__Brief__: From the data underneath, reproduce exactly the stretch that begins at the line with "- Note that" and ends after the line with "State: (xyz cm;".

[Opening Exercise inputs section]

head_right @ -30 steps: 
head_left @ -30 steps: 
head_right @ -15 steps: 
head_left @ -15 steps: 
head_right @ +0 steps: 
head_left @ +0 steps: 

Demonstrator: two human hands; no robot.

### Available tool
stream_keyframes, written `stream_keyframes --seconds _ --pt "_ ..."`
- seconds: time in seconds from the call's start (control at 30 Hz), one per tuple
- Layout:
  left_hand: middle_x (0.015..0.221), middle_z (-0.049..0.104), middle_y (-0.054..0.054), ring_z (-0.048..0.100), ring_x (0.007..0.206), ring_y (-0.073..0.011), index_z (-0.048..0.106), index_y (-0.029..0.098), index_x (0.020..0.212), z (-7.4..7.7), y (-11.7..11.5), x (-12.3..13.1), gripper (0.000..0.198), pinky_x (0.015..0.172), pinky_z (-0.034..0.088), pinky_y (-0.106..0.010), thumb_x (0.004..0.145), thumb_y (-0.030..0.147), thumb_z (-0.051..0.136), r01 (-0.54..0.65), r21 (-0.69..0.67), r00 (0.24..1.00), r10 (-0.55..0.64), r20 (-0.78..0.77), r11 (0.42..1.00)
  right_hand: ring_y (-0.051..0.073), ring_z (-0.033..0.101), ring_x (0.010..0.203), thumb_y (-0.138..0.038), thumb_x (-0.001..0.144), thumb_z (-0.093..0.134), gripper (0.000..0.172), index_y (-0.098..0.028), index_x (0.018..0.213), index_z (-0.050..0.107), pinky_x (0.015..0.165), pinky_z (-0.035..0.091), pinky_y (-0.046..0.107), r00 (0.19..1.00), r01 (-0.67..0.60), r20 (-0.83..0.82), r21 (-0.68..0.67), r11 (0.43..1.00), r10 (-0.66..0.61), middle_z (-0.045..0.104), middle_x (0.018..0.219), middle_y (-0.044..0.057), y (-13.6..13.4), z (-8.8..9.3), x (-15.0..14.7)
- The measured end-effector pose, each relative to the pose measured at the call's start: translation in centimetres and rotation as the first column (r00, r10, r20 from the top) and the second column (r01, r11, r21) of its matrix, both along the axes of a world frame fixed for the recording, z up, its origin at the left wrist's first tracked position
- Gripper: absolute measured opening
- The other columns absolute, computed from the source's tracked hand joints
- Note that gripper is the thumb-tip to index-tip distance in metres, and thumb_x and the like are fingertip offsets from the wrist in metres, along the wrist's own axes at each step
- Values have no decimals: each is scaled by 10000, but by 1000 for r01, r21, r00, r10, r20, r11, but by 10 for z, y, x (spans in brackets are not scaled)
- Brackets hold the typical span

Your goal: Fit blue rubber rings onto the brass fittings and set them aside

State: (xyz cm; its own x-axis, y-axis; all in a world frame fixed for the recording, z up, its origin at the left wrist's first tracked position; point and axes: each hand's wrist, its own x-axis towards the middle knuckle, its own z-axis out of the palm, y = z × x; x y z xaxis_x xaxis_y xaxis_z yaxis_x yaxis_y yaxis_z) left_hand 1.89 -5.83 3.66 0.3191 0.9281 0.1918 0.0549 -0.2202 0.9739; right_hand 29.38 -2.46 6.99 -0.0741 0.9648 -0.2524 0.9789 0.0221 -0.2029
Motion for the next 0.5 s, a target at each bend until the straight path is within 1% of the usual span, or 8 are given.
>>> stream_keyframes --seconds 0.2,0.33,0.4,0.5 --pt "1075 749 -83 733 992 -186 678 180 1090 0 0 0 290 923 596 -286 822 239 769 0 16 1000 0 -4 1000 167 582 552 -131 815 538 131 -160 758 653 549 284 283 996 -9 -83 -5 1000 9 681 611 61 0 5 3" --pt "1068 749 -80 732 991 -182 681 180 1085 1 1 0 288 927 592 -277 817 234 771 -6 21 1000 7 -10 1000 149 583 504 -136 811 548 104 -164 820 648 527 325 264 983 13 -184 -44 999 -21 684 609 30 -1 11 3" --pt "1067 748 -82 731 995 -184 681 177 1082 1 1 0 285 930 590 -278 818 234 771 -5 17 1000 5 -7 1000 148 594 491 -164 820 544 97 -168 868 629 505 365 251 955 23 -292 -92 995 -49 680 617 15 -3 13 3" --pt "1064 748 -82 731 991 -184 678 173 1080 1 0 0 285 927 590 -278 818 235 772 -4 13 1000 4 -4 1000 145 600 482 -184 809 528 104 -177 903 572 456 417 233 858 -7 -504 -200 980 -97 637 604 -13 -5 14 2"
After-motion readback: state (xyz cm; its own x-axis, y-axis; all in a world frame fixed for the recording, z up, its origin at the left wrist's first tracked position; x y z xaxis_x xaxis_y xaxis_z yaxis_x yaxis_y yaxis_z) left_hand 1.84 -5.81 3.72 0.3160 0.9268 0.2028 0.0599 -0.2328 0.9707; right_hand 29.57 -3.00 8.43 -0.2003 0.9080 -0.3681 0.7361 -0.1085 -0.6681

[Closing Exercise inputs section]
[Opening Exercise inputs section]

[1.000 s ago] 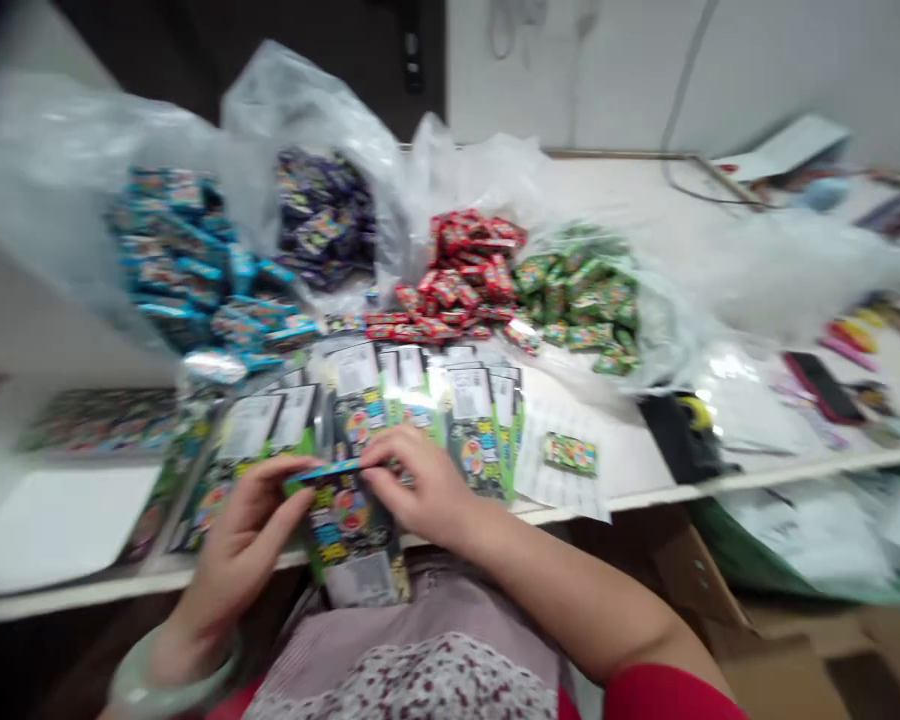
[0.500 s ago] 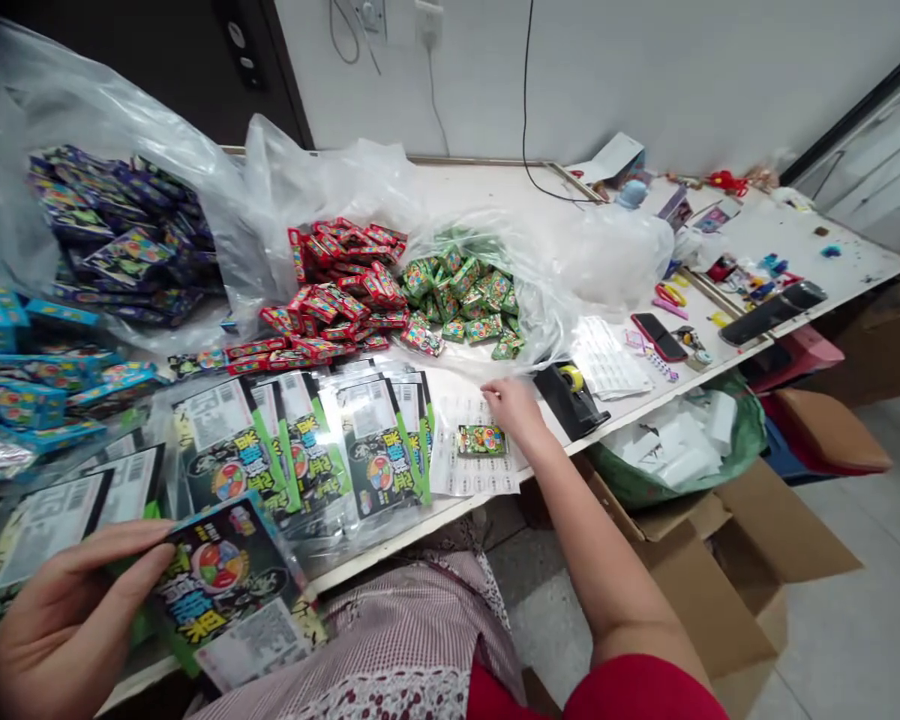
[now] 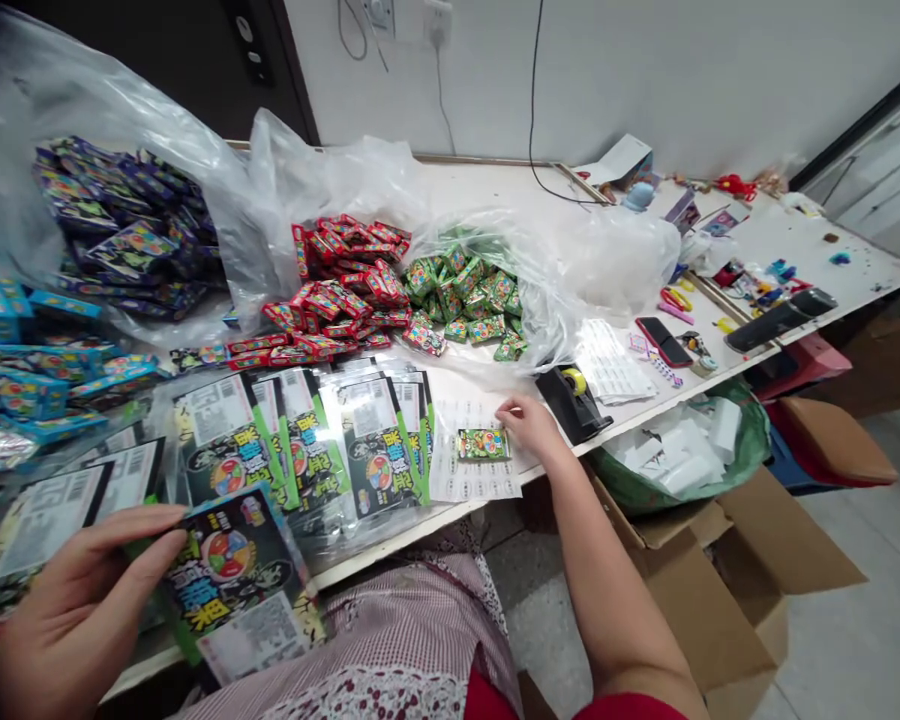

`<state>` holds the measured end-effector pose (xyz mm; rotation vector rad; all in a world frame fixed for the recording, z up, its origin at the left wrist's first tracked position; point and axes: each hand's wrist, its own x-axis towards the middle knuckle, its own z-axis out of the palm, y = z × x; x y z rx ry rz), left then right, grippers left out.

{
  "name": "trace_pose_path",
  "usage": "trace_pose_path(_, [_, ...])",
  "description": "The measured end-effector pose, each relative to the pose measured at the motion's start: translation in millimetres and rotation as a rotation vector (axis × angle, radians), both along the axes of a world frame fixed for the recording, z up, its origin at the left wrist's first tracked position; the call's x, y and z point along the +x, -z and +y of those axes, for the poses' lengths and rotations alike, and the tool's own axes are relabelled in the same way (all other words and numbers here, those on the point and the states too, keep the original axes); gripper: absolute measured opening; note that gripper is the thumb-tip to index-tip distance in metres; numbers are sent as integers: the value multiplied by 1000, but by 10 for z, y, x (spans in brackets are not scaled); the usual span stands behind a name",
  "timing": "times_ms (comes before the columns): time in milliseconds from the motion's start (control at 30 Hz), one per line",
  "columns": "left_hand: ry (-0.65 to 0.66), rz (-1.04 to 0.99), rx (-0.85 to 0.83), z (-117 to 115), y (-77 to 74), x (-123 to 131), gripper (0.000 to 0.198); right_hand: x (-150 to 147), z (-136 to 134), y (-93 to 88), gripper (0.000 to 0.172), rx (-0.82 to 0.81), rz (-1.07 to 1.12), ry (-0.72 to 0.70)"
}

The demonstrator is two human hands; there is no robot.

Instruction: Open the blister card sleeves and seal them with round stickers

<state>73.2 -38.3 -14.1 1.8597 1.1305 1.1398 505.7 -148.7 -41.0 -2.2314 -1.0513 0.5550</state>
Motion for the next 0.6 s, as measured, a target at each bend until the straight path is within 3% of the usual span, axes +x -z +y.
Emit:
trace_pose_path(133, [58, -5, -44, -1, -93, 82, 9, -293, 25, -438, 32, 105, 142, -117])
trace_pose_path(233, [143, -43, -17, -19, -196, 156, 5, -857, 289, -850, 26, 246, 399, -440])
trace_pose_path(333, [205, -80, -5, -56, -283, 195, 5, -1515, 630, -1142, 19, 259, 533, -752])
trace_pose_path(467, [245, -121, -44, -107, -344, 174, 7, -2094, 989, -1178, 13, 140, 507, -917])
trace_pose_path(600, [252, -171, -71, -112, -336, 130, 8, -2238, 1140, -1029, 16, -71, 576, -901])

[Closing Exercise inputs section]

__Worked solution__:
- Note that gripper is the thumb-tip to index-tip distance in metres, and thumb_x and the like are fingertip offsets from the wrist in metres, along the wrist's own axes at each step
- Values have no decimals: each is scaled by 10000, but by 1000 for r01, r21, r00, r10, r20, r11, but by 10 for z, y, x (spans in brackets are not scaled)
- Brackets hold the typical span

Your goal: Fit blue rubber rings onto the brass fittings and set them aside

State: (xyz cm; its own x-axis, y-axis; all in a world frame fixed for the recording, z up, its origin at the left wrist's first tracked position; point and axes: each hand's wrist, its own x-axis towards the middle knuckle, its own z-axis out of the palm, y = z × x; x y z xaxis_x xaxis_y xaxis_z yaxis_x yaxis_y yaxis_z) left_hand 1.89 -5.83 3.66 0.3191 0.9281 0.1918 0.0549 -0.2202 0.9739; right_hand 29.38 -2.46 6.99 -0.0741 0.9648 -0.2524 0.9789 0.0221 -0.2029

The response to this exercise is complete.